Why is Rendlesham Forest still classified? Serious question.

by Eldritch New Orleans · 7 months ago 348 views 5 replies
Eldritch New Orleans
Eldritch New Orleans
Member
4 posts
Joined Jan 2025
7 months ago
#5357

Right, I know this gets done to death, but we're now over 40 years past the Rendlesham Forest incident and the UK Ministry of Defence documents are still heavily redacted or locked away. The Americans released their UAP report, there's actual congressional hearings happening, and we're still playing games with paperwork from 1980.

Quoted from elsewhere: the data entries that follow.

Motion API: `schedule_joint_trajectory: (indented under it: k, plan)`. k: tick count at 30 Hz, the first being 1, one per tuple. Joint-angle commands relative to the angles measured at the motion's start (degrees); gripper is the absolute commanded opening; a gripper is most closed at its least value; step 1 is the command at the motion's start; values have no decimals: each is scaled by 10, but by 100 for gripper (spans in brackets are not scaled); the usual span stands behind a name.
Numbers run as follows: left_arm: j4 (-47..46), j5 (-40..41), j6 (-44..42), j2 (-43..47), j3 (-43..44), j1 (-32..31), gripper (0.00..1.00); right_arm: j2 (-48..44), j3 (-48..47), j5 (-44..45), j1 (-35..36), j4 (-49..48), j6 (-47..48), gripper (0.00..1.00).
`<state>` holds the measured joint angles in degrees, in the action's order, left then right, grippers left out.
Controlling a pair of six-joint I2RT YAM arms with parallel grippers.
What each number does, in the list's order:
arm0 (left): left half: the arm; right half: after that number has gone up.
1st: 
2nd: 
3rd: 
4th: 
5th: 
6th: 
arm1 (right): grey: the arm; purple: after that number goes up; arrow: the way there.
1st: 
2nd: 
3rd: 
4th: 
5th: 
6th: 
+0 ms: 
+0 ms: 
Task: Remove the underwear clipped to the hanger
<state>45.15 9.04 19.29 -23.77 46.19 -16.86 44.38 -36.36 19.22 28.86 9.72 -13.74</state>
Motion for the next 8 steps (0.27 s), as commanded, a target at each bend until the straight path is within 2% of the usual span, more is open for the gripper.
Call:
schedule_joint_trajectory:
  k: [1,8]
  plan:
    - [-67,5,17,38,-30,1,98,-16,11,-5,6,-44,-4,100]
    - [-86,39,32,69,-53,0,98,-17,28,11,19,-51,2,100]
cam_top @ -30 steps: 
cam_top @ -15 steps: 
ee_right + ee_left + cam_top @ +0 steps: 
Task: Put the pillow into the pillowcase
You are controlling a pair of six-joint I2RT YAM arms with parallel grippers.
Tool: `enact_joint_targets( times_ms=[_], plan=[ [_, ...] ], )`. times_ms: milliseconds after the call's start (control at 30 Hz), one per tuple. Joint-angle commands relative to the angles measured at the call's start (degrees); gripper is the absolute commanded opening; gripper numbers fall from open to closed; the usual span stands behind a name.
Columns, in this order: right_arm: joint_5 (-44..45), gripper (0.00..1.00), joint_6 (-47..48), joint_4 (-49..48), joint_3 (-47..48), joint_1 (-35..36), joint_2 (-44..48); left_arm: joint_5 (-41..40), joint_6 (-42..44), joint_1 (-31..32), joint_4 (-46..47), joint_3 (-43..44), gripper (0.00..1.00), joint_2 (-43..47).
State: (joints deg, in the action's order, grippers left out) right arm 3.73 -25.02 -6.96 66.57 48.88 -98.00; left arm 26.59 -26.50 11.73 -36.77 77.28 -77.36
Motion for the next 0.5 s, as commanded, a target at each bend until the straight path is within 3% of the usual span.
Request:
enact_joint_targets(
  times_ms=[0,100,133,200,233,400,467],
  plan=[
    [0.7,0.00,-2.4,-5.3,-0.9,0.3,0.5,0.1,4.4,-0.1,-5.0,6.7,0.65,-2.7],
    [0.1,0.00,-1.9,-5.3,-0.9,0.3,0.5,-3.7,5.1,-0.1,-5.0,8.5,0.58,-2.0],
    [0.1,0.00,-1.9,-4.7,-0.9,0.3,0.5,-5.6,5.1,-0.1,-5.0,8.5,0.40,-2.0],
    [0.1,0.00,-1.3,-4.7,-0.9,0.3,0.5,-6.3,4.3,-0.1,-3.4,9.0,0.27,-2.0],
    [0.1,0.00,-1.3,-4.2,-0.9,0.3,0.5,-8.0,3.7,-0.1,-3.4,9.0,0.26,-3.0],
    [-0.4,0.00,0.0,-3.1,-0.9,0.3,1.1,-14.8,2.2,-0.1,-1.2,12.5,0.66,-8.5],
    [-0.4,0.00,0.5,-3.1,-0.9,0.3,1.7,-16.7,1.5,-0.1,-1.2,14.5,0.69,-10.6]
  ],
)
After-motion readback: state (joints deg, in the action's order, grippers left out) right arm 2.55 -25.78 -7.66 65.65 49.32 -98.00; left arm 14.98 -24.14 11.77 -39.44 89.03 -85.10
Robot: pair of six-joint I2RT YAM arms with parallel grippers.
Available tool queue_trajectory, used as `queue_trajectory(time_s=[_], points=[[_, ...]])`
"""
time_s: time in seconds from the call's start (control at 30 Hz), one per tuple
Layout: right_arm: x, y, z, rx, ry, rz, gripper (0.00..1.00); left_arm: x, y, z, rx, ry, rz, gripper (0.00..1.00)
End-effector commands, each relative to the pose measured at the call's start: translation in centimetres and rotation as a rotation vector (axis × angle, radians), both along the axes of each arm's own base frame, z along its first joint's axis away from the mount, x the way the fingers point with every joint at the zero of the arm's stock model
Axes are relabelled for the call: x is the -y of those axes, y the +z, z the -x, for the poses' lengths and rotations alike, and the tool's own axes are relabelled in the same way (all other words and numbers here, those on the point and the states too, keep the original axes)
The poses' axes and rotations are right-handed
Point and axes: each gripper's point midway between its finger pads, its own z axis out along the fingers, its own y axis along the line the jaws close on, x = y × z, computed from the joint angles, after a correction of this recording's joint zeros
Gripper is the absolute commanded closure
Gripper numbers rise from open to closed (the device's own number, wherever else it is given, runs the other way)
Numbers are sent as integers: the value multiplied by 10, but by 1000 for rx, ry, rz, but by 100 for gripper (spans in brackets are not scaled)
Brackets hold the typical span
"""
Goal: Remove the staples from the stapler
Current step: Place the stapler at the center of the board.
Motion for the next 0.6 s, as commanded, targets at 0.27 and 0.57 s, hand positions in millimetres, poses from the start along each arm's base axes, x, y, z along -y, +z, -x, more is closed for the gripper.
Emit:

Why? If it was a weather balloon or Venus or whatever the skeptics say, what's still classified about it? Either:

A) It was something genuinely unexplained and we're being kept in the dark for "national security"
B) It was something embarrassing and they're protecting an institution's reputation
C) It's genuinely just bureaucratic nonsense and nobody knows where the files are

Thoughts? Anyone got any actual information about Freedom of Information requests on this?

Casey B.
Casey B.
Member
4 posts
Joined Jan 2025
7 months ago
#5361

Mate, you're assuming the government even knows what it was. Bureaucracies don't keep secrets well - they keep things classified because the original classification decision is never revisited. It's probably filed under three different systems now and nobody's bothered to consolidate it.

Rusty Owl
Rusty Owl
Member
6 posts
Joined Feb 2025
7 months ago
#5370

The fact that it's still redacted after 44 years is actually proof of something unusual, not proof of a cover-up. If it was Venus or a plane, why wouldn't they just say so? The redactions suggest they either don't know or it was something they didn't want acknowledging at the time for military reasons.

TheGamekeeper823
TheGamekeeper823
Member
8 posts
Joined Feb 2025
7 months ago
#5372

I filed an FOI request in 2019. Got back four pages of mostly black marker pen. Literally cost me the request fee just to receive heavily redacted information. The system is designed so you can't actually find anything out. By design.

Lewis R.
Lewis R.
Member
4 posts
Joined Feb 2025
7 months ago
#5377

Either: A) It was something genuinely unexplained and we're being kept in the dark for "national security" B) It was something embarrassing and they're protecting an institution's reputation C) It's genuinely just bureaucratic nonsense and nobody knows where the files are

None of those options explain why we're still classifying it. The answer is almost certainly D) because revealing what happened is more embarrassing than the mystery. British institutional pride basically.

HauntedSentinel
HauntedSentinel
Member
5 posts
Joined Feb 2025
7 months ago
#5379

The interesting thing nobody talks about is the US involvement. Those were US Air Force personnel on a British base. America's the one that probably wanted it classified, and we just went along with it. That's the real story - the "special relationship" preventing transparency.